Absolutely. I'm hoping and praying for the best. Thank you. smile

Phaedra11 Thu 23-Oct-14 22:12:57

How are you, Solo? I think DS2 (nearly 14) may have this syndrome. He has the inverted chest (Pectus excavatum) and hyper mobility in his fingers. He can do both the tests (wrist and thumb) which are supposed to indicate it (unfortunately). There is no family history but apparently one in four cases occur without it being passed down. He doesn't have the facial features or skin marking.

SoloSaysHALLOhowsyaWEEN Fri 24-Oct-14 01:03:25

Hi Phaedra smile I'm ok thanks.

Sorry to hear your thoughts on your Ds; it is worrying isn't it? Have you taken your son to the GP yet? if not, then you ought to; I wish I hadn't waited now, but at least we've got the ball rolling now...

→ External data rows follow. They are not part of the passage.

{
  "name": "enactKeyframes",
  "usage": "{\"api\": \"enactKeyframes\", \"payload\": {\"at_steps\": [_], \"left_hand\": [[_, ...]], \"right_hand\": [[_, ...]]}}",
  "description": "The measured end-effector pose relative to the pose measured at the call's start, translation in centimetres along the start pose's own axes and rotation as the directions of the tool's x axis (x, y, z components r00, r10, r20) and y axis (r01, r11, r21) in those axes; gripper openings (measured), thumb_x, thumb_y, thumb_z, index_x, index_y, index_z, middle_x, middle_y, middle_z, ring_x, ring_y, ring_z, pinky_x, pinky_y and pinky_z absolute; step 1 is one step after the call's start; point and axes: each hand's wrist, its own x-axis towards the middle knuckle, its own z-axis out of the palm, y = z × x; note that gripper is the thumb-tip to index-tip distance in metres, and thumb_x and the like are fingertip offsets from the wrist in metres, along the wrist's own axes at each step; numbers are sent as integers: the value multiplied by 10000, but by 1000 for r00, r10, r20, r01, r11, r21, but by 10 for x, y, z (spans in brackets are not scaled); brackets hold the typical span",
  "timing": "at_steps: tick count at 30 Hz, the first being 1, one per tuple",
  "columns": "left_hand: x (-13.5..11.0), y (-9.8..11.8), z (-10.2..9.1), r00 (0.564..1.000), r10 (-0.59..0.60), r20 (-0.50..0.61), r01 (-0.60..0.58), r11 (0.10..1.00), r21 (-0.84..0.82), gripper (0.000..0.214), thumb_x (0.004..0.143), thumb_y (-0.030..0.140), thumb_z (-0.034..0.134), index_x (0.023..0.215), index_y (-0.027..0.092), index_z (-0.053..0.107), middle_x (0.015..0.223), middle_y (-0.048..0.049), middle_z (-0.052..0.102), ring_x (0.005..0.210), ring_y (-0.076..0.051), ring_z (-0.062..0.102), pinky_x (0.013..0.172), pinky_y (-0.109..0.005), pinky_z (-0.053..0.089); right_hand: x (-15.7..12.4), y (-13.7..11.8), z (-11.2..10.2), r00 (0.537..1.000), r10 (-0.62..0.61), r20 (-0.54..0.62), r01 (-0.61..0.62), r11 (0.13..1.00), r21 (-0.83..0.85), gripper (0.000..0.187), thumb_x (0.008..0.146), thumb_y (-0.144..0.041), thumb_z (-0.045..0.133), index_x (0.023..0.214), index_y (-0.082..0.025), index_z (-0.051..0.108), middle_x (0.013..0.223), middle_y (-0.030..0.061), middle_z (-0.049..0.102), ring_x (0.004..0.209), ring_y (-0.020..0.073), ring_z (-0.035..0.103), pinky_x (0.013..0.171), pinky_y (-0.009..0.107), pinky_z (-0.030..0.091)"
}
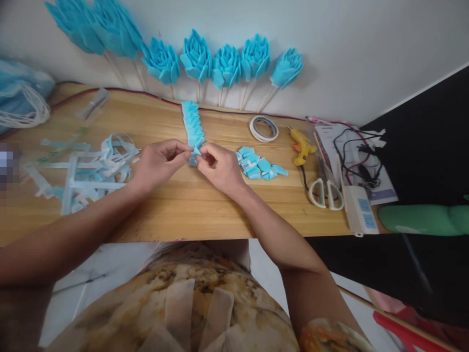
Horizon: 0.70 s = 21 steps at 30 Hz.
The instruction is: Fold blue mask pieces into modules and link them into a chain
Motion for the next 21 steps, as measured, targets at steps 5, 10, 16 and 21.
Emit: {"api": "enactKeyframes", "payload": {"at_steps": [5,10,16,21], "left_hand": [[5,0,-1,995,-90,-39,81,978,-191,162,913,304,659,797,190,660,608,31,568,546,-98,458,536,-241,374],[9,-2,-1,974,-213,71,225,913,-339,212,870,370,727,938,207,610,626,37,584,500,-95,461,480,-234,340],[5,-1,-3,981,-128,148,168,940,-296,255,781,378,777,765,194,601,629,45,515,535,-81,398,512,-242,308],[6,-2,-1,984,-113,135,147,949,-278,271,762,367,793,748,199,582,645,44,528,557,-87,397,530,-257,301]], "right_hand": [[2,0,-4,990,136,36,-140,982,128,229,857,-383,635,717,-240,524,648,-34,494,610,118,406,609,293,371],[4,-2,-8,974,185,134,-215,939,267,256,873,-433,651,741,-235,558,677,-28,551,651,124,481,642,289,397],[3,0,-10,957,207,201,-261,917,302,267,880,-426,661,729,-225,572,707,-20,613,682,126,531,680,289,423],[4,0,-9,950,207,233,-277,903,330,319,863,-504,709,763,-221,601,699,-28,579,676,122,501,658,277,416]]}}
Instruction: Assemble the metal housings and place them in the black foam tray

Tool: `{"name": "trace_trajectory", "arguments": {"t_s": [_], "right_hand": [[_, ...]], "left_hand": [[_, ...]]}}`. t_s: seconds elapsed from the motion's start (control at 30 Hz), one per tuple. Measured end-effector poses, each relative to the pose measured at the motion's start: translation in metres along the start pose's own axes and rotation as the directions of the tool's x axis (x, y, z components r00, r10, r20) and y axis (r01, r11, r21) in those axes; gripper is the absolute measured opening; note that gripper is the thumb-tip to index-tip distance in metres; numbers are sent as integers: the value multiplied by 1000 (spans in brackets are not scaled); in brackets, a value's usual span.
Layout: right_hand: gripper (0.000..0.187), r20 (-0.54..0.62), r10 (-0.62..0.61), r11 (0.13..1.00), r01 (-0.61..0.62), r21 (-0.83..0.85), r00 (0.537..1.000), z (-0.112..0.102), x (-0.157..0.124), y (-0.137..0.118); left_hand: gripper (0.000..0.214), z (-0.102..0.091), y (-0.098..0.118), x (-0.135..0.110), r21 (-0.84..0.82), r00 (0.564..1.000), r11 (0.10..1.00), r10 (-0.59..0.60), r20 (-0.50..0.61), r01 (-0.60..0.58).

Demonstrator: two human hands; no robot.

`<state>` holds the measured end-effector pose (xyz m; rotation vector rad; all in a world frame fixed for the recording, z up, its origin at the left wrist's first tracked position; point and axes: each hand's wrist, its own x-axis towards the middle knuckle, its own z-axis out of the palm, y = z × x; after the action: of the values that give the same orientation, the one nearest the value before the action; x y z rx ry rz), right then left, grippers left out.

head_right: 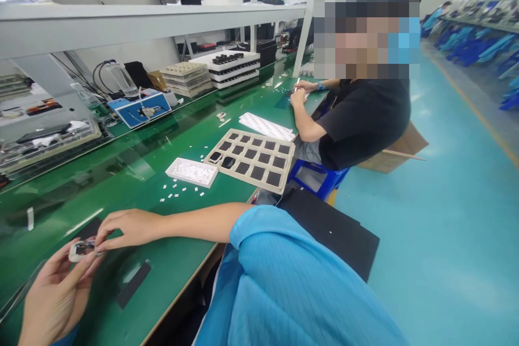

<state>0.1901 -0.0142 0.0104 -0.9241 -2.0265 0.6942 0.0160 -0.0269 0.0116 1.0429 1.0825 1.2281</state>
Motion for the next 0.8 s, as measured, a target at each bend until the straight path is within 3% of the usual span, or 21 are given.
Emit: {"name": "trace_trajectory", "arguments": {"t_s": [0.27, 0.63, 0.8], "right_hand": [[13, -56, -106, 990, 99, -105, 993, 10, -1, 10], [7, -72, -123, 982, 110, -156, 990, 11, -3, 12], [6, -144, -151, 979, 129, -155, 978, 19, -1, 14]], "left_hand": [[61, 2, -1, -1, -3, 999, 1000, 21, -50, -21], [56, 4, -8, -1, -20, 994, 994, 106, -29, -107], [56, 3, -10, 0, -30, 989, 989, 144, 18, -143]]}}
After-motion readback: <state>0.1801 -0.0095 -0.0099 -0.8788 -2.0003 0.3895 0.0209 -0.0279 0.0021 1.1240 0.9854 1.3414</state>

Phaedra11 Fri 24-Oct-14 17:03:39

Hi Solo, I'm glad you sound ok but yes it is worrying.

We have a GP appointment in three weeks time and also an appointment with a neurologist regarding DS's migraines, coming up. I might mention the concave chest and spider hands (long fingers with stretchy fingers and wrists) to the neurologist too. Looking at info on the Internet, he must have some problem with his connective tissue even if not actually Marfans.

SoloSaysHALLOhowsyaWEEN Sat 25-Oct-14 12:54:59

Glad to hear you have an appointment for Ds. Not sure I could have waited for 3 weeks and I know Ds couldn't have! The instructions I got were...
"If you can get an appointment with Dr OurGP this week, then do, but if he's not available, any doctor will do" this was on a Tuesday evening and waiting for the 2, almost 3 days was quietly painful for us, but 3 weeks?!
I'm a very calm person really and even if something is really worrying me, I'm a bit like the paddling duck. You see the calm up top, but my head is all over the place. I am really worried, but I'm thinking that worry won't change anything.

Solo Wed 31-Dec-14 15:15:55

Thought I'd update you on my Ds.

We had the appointment today with a consultant. Unfortunately, he was referred to a paeds clinic and at 16, is not at an age eligible for a paediatric doctor, so a bit of a cock up there.
The consultant did see Ds though and thinks it's possible that marfans is present. Ds is being referred for a genetics consult at Guys and for his heart to be checked and also an eye specialist.
He definitely has Scoliosis. I feel dreadful about that as I've always been a bit hard on him about his (poor) posture. He's gutted.

Now we have to wait for the next phase of appointments.

Footballcrazy Thu 15-Jan-15 22:41:02

Hi people I find this really interesting. I'm a guy in my 30s diagnosed with marfan. My dad suffered it and had a heart bypass in his 30s and a hole in his back tissue. Me and my siblings all had gene tests and all sorts over the last 15 years and got diagnosed. I don't fit many of the characteristics, but have a Eco every year as it seems rife in uncles an aunts in the family but only seems to mainly affect the heart in the family, none where glasses, none double jointed, none tall and gangly Ect ect.